- **ABOUT THIS EXERCISE**: If pictures appear in the lines below, skip them and copy exactly the lines from the one containing "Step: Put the" through the one containing "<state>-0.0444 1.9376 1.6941", and nothing else.

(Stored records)
★ ★ ★ ★ ★

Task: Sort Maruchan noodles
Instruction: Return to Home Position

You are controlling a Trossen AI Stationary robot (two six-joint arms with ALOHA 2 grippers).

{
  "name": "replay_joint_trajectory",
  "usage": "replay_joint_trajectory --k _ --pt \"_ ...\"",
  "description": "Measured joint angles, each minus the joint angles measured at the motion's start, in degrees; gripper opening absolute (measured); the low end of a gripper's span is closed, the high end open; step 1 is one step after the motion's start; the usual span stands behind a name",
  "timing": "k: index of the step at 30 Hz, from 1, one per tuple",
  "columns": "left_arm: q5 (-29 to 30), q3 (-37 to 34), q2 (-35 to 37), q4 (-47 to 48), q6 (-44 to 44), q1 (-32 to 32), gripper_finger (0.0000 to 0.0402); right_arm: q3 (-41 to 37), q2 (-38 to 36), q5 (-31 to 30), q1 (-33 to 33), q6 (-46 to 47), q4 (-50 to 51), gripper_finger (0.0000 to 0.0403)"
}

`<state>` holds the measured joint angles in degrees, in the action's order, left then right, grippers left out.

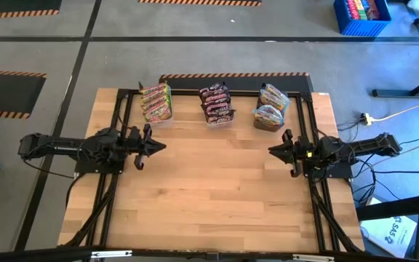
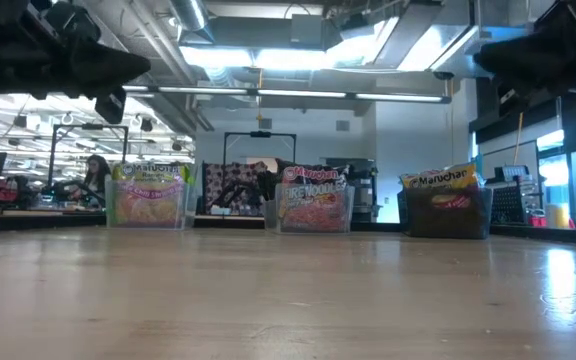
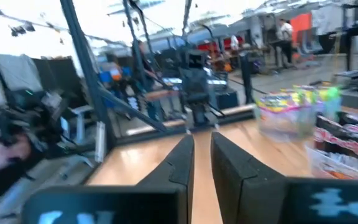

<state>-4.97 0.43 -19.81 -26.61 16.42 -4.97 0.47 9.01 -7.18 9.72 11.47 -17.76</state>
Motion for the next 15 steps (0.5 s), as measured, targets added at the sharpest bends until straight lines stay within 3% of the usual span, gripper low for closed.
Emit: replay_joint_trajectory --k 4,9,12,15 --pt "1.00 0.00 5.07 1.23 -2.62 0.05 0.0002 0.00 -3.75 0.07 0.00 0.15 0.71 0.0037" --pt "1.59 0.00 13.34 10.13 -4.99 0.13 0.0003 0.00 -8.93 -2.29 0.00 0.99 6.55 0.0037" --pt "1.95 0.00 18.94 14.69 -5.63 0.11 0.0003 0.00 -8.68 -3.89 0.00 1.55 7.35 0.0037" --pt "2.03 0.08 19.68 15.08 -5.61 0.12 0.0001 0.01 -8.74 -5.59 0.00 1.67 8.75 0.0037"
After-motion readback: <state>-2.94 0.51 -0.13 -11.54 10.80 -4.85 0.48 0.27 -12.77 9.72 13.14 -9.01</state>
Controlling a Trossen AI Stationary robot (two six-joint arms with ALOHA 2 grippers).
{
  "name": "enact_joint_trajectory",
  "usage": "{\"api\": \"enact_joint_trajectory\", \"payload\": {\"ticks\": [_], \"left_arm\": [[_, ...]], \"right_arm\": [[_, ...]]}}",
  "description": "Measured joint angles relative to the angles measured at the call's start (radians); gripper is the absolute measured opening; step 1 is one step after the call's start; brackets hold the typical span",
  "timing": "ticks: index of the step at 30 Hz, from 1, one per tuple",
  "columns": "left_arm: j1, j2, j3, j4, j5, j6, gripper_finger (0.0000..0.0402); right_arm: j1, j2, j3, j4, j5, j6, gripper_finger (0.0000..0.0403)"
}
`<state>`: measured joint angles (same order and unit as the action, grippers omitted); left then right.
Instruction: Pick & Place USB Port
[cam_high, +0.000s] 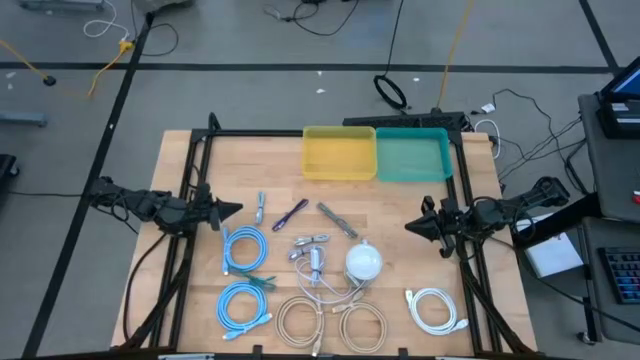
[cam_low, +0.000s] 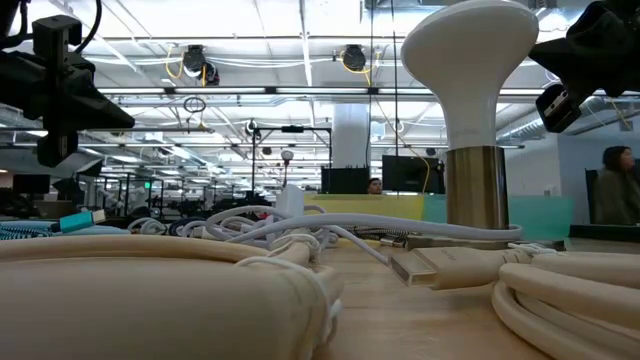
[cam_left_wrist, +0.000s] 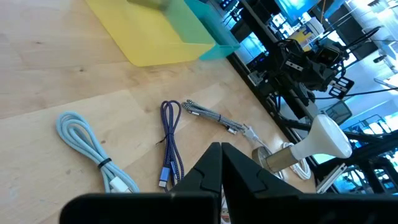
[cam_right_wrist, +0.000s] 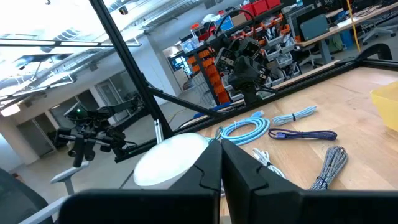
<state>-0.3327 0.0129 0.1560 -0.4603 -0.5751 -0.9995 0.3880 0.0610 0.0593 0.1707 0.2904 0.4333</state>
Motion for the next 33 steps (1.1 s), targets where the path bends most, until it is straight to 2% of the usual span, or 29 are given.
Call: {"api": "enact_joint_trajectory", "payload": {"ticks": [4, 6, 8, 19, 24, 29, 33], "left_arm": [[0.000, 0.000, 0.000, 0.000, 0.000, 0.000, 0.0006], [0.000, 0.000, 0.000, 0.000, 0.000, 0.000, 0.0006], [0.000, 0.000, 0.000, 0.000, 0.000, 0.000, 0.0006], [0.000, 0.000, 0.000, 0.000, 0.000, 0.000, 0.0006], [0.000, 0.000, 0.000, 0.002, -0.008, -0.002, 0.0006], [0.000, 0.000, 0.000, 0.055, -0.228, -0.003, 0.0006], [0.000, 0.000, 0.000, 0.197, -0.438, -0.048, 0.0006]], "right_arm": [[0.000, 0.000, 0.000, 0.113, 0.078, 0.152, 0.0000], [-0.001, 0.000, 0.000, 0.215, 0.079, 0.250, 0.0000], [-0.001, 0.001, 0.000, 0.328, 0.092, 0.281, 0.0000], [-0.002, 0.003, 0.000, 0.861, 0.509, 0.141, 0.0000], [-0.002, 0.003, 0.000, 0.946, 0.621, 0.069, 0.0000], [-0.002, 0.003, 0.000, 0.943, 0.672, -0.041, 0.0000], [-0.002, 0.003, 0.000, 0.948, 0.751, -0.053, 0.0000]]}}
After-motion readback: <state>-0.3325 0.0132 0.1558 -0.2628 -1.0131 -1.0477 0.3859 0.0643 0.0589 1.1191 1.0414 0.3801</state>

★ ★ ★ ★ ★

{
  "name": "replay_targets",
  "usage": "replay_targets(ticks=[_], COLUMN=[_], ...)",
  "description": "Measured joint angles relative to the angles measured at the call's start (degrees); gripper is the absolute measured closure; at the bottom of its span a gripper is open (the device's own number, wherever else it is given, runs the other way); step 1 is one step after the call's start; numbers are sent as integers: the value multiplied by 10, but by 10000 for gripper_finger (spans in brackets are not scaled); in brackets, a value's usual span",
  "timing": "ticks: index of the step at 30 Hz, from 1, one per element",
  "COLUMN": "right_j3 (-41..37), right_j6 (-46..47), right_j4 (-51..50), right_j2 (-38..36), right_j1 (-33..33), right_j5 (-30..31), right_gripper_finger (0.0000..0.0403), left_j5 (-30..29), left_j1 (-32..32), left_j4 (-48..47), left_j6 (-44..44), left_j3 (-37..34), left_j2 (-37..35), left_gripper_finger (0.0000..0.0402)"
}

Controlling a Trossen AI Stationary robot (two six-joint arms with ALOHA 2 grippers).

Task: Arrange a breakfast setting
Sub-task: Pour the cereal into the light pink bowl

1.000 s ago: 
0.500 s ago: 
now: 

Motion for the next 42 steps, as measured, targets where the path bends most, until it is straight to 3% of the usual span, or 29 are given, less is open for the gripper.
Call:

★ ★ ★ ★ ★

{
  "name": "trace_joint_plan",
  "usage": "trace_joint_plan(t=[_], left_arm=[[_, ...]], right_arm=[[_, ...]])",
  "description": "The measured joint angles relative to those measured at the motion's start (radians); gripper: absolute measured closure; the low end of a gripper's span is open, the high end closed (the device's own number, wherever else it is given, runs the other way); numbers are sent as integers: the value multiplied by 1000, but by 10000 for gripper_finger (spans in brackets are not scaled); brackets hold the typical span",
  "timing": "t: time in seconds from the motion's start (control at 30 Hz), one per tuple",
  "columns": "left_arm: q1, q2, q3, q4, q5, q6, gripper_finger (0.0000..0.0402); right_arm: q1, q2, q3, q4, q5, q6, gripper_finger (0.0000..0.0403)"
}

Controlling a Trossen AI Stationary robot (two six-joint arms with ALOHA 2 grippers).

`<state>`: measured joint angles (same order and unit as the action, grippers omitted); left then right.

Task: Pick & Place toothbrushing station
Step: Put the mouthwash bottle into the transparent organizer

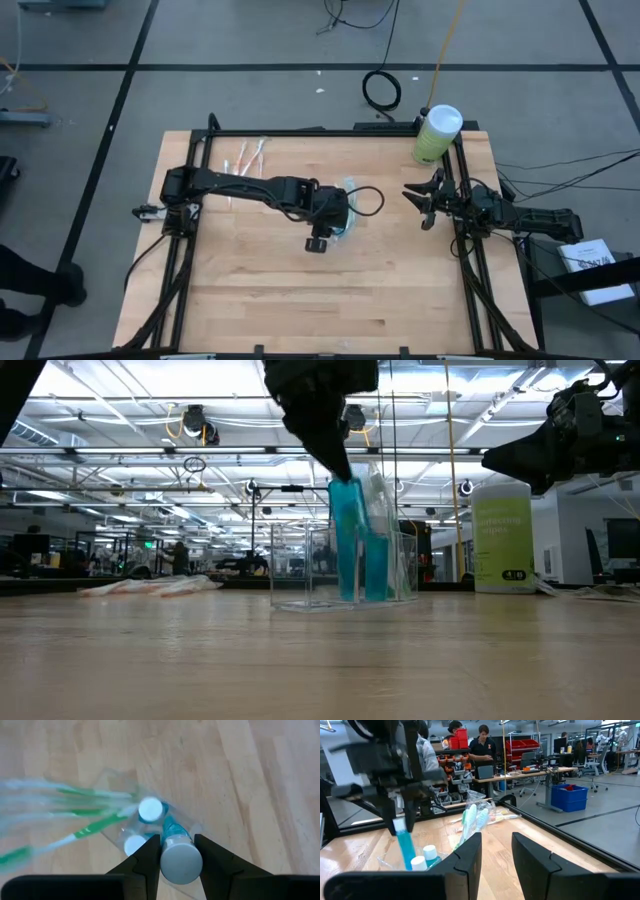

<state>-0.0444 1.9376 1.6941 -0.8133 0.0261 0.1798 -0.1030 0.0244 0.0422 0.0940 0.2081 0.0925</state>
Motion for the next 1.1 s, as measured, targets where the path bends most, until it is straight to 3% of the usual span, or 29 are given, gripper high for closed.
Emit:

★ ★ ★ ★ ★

- **EXPECTED OUTPUT**:
Step: Put the mouthwash bottle into the transparent organizer


<state>-0.0444 1.9376 1.6941 -0.8133 0.0261 0.1798 -0.1030 0.0244 0.0422 0.0940 0.2081 0.0925</state>

Nothing else is left to add to this answer.